§ **Your goal**: Each line of the listing needs to be given again exactly.
+++ Given data +++
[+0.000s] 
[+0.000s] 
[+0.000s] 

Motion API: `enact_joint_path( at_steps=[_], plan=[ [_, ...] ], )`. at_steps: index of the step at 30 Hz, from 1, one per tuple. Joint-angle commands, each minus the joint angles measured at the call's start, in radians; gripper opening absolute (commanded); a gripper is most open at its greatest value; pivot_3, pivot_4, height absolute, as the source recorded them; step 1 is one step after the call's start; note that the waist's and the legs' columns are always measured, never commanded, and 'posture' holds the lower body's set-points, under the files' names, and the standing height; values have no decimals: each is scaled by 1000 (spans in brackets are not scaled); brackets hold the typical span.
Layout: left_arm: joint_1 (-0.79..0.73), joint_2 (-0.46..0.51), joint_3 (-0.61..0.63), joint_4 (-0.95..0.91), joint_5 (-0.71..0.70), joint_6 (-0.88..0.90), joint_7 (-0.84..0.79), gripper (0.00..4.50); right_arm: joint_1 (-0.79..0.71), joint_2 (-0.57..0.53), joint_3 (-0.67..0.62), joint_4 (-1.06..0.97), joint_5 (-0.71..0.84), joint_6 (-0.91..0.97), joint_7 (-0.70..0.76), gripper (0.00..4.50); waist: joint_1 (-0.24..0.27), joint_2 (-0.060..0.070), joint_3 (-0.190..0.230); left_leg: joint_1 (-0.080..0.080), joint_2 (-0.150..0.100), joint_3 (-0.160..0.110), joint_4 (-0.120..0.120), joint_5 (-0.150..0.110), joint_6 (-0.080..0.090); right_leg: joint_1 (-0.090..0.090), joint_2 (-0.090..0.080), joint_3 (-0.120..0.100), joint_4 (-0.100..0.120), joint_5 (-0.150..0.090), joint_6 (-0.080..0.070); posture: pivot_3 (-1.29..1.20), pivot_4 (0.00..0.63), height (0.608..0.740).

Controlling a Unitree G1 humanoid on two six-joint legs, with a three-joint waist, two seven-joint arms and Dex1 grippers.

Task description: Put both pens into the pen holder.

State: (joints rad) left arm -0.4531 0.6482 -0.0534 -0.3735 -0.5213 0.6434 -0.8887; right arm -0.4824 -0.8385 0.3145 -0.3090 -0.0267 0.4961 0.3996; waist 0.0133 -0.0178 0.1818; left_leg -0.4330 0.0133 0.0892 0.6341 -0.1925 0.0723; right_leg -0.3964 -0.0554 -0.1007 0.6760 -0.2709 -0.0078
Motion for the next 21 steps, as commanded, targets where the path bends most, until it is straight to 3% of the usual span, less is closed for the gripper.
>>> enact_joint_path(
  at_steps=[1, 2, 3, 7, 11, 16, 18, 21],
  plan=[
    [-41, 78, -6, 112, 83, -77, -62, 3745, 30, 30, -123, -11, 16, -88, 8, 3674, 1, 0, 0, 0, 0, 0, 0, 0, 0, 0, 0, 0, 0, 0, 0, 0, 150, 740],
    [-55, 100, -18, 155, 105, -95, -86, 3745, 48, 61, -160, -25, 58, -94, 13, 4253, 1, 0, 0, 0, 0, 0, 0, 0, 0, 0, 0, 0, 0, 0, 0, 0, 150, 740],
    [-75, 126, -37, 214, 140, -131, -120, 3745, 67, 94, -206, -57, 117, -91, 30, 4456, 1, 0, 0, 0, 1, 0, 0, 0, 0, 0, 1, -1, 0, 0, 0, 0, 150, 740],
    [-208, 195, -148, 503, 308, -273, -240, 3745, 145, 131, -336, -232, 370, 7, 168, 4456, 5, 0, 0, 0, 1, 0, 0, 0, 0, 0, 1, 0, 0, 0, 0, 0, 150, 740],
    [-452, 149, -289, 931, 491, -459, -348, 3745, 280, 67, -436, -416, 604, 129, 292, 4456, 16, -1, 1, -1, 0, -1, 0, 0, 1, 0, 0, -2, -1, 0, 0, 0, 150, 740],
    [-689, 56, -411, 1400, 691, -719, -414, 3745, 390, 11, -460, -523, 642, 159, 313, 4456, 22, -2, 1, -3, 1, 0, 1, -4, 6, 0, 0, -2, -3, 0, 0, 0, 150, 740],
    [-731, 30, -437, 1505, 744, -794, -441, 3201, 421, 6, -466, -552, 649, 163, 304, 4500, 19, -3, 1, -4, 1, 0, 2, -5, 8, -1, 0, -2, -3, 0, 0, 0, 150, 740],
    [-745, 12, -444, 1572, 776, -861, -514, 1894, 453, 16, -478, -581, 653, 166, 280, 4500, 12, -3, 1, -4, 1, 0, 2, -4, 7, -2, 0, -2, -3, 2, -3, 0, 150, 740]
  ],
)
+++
§ **Task response**:
[+0.000s] 
[+0.000s] 
[+0.000s] 

Motion API: `enact_joint_path( at_steps=[_], plan=[ [_, ...] ], )`. at_steps: index of the step at 30 Hz, from 1, one per tuple. Joint-angle commands, each minus the joint angles measured at the call's start, in radians; gripper opening absolute (commanded); a gripper is most open at its greatest value; pivot_3, pivot_4, height absolute, as the source recorded them; step 1 is one step after the call's start; note that the waist's and the legs' columns are always measured, never commanded, and 'posture' holds the lower body's set-points, under the files' names, and the standing height; values have no decimals: each is scaled by 1000 (spans in brackets are not scaled); brackets hold the typical span.
Layout: left_arm: joint_1 (-0.79..0.73), joint_2 (-0.46..0.51), joint_3 (-0.61..0.63), joint_4 (-0.95..0.91), joint_5 (-0.71..0.70), joint_6 (-0.88..0.90), joint_7 (-0.84..0.79), gripper (0.00..4.50); right_arm: joint_1 (-0.79..0.71), joint_2 (-0.57..0.53), joint_3 (-0.67..0.62), joint_4 (-1.06..0.97), joint_5 (-0.71..0.84), joint_6 (-0.91..0.97), joint_7 (-0.70..0.76), gripper (0.00..4.50); waist: joint_1 (-0.24..0.27), joint_2 (-0.060..0.070), joint_3 (-0.190..0.230); left_leg: joint_1 (-0.080..0.080), joint_2 (-0.150..0.100), joint_3 (-0.160..0.110), joint_4 (-0.120..0.120), joint_5 (-0.150..0.110), joint_6 (-0.080..0.090); right_leg: joint_1 (-0.090..0.090), joint_2 (-0.090..0.080), joint_3 (-0.120..0.100), joint_4 (-0.100..0.120), joint_5 (-0.150..0.090), joint_6 (-0.080..0.070); posture: pivot_3 (-1.29..1.20), pivot_4 (0.00..0.63), height (0.608..0.740).

Controlling a Unitree G1 humanoid on two six-joint legs, with a three-joint waist, two seven-joint arms and Dex1 grippers.

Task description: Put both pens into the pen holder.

State: (joints rad) left arm -0.4531 0.6482 -0.0534 -0.3735 -0.5213 0.6434 -0.8887; right arm -0.4824 -0.8385 0.3145 -0.3090 -0.0267 0.4961 0.3996; waist 0.0133 -0.0178 0.1818; left_leg -0.4330 0.0133 0.0892 0.6341 -0.1925 0.0723; right_leg -0.3964 -0.0554 -0.1007 0.6760 -0.2709 -0.0078
Motion for the next 21 steps, as commanded, targets where the path bends most, until it is straight to 3% of the usual span, less is closed for the gripper.
>>> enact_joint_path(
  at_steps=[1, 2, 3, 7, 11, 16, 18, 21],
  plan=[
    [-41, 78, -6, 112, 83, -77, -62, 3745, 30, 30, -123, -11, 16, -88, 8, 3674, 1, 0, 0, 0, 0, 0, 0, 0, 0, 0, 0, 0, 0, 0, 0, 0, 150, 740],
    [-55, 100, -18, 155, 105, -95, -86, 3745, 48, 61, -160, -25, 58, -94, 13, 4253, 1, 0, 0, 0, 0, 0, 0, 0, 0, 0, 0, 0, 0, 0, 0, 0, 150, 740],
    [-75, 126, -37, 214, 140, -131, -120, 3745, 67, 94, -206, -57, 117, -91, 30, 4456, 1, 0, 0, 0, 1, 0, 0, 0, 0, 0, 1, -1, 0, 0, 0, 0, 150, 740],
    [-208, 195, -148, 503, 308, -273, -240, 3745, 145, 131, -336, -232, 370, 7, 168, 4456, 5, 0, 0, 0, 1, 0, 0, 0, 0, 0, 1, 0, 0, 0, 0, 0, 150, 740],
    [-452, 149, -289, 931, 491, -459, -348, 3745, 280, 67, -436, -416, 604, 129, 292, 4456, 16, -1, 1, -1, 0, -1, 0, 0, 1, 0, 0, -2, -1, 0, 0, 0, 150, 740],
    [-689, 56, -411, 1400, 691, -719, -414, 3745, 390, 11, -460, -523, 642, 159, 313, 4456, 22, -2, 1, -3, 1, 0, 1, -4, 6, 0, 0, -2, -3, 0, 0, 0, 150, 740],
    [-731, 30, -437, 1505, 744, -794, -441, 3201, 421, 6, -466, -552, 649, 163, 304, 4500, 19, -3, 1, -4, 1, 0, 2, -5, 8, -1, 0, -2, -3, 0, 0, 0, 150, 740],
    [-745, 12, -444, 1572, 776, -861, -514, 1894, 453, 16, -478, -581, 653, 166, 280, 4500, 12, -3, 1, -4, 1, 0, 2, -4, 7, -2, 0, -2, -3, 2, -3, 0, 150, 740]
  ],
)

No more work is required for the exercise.